Императорская грамота была доставлена в подходящий и, возможно, далеко не случайный момент: через несколько дней после подписания договора о создании Священной лиги. Теперь в Милане Лодовико решил устроить в собственную честь грандиозную церемонию. Епископ-немец и посланник Максимилиана по очереди зачитывали список императорских привилегий, дарованных новоиспеченному герцогу их владыкой, после чего надели на Лодовико герцогскую корону и мантию, а в руки ему вложили скипетр и церемониальный меч. Засим Лодовико прошел торжественной процессией с участием герцогини Беатриче до церкви Сант-Амброджо, дабы вознести благодарность за восшествие на герцогский престол. Беатриче, недавно разрешившаяся вторым их сыном Франческо, описала этот день в письме сестре как «величественнейшее зрелище и благороднейшее торжество из всех, какие нам доводилось видеть».[232]
После церемонии в Сант-Амброджо они с Лодовико вернулись в Кастелло, где началось пиршество.Леонардо, скорее всего, участвовал в этом празднестве. При дворе Лодовико он был «судией во всех вопросах, связанных с красотой и изысканностью, особенно в том, что касалось зрелищ».[233]
В 1490 году его декорации к празднеству «Райский пир», устроенному Лодовико по случаю бракосочетания его племянника Джангалеаццо с Изабеллой, имели огромный успех. Для таких работ Леонардо выбирали не только по причине его любви к «изысканности и красоте», но из-за его дара дополнять красочные и удивительные зрелища всевозможными инженерными находками. «Его гений изобретателя вызывал изумление», – дивится один из авторов.[234] От «Райского пира» не сохранилось ни чертежей, ни набросков, однако один свидетель описывает изобретенную Леонардо сложную сценографию, где Рай был изображен в образе приподнятого над сценой золотого шара, окруженного семью планетами, двенадцатью знаками зодиака и «множеством огней, представлявших собой звезды». В кульминационный момент планеты опускались – видимо, при помощи сложной системы тросов, – и оттуда Изабелле подавали либретто пьесы.[235]Леонардо, видимо, довелось поработать над множеством таких декораций – если верно утверждение секретаря Беатриче, что новые спектакли ставили при дворе Лодовико каждый месяц.[236]
Год спустя после постановки «Райского пира» Леонардо участвовал в украшении бальной залы Кастелло для свадебных торжеств самого Лодовико и делал эскизы костюмов «дикарей» для актеров – тех самых, у которых юный Салаи крал кошельки, – эти актеры, по всей видимости, участвовали в свадебном празднестве.
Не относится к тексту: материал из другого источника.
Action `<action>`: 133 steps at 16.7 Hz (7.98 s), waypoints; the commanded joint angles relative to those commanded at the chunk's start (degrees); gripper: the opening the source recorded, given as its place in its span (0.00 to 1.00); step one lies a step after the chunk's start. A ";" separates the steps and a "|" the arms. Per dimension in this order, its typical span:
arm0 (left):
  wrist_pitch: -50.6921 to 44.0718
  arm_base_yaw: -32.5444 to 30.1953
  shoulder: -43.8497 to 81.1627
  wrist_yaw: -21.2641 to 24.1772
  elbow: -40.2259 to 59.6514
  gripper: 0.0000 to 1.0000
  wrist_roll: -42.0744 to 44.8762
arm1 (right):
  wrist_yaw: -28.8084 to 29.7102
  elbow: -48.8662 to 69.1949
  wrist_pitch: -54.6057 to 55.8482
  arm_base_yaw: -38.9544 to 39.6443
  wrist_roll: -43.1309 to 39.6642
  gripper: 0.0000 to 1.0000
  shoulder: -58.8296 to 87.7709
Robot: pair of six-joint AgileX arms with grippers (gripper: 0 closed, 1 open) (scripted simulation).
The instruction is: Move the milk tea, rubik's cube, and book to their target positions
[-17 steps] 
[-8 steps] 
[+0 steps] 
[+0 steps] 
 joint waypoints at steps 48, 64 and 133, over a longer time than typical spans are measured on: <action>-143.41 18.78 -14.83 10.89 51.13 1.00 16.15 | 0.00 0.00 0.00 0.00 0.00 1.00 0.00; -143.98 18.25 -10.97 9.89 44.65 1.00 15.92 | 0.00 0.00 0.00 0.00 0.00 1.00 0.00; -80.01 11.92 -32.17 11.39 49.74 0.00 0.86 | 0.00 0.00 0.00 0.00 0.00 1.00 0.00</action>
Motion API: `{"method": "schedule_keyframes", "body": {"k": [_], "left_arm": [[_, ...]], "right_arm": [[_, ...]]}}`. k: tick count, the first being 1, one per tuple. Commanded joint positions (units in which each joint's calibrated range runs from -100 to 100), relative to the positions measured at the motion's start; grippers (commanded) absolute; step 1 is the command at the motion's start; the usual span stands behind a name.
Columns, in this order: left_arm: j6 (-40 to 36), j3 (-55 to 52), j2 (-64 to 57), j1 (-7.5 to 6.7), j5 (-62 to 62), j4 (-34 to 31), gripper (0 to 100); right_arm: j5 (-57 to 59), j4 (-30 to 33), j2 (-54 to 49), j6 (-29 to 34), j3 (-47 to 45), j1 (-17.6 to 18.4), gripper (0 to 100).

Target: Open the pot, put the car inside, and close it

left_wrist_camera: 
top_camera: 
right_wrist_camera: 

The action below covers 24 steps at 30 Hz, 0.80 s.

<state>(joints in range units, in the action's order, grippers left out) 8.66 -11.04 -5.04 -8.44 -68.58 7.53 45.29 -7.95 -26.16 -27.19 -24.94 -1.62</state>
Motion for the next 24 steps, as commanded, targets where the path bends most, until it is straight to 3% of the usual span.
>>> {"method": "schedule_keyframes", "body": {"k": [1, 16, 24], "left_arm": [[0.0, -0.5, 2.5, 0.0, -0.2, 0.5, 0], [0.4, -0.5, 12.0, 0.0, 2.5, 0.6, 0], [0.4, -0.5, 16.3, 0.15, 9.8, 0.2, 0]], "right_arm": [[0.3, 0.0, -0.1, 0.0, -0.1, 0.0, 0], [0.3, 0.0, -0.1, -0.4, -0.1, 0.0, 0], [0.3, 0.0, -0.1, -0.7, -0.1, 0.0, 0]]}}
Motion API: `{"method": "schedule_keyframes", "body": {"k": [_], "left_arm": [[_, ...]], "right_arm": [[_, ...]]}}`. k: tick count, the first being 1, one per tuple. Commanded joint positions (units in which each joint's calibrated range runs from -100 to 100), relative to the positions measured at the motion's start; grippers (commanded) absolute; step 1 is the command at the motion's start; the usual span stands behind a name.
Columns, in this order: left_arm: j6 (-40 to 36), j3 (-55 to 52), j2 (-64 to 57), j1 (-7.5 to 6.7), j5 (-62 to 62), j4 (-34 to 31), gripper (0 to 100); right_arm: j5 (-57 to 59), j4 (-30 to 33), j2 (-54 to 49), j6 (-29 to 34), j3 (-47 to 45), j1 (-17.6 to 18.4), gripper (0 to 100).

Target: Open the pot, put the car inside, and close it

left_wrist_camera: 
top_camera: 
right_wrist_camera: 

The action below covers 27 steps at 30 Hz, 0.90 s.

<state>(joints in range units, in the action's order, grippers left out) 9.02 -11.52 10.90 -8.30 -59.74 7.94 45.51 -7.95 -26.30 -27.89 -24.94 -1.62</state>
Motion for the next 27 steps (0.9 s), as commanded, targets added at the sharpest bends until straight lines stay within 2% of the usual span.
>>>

Леонардо любил представить в своих спектаклях и темные стороны бытия. Для одного празднества он создал сложный механизм, при помощи которого бутафорская гора распахивалась, являя Плутона и его мелких бесов, которые суетились в своем жутком подземном мире. «Когда Плутонов парадиз раскрывается, – гласит одна из его заметок, – оттуда появляются бесы, играющие на горшках и издающие адские звуки. Тут будут смерть, фурии, Цербер, множество рыдающих херувимов. Пламя будет всевозможных цветов».[237]Интерес Леонардо к ужасам и пожарам проявился еще в юности. Согласно легенде, одним из первых его художественных произведений стал маленький деревянный щит, который по просьбе отца он расписал для местного крестьянина. Юный Леонардо создал у себя в спальне «чудовище весьма отвратительное и страшное», состоявшее из мертвых змей, ящериц, сверчков и нетопырей. По мере того как все это загнивало, распространяя зловоние, он постепенно выписывал на щите адское существо, выползающее из расселины и испускающее дым из ноздрей и пламя из глаз. Закончив, Леонардо приглушил свет в комнате и позвал отца. Тот в первый момент был ошеломлен видом свирепого чудища, но потом «вещь эта показалась серу Пьеро более чем чудесной».[238]
Работы Леонардо, безусловно, отличаются «красотой и изысканностью». «Леонардо, – восторгается искусствовед Бернард Беренсон, – единственный художник, про которого можно сказать в буквальном смысле: все, к чему он прикасался, обретало нетленную красоту».[239]
Однако Леонардо тянуло и к ужасающему, и к гротескному – к тому, что можно назвать инфернальной красотой. Возникает ощущение, что порой он находил в таких вещах даже больше мощи и притягательности, чем в гармонии, науке, разуме.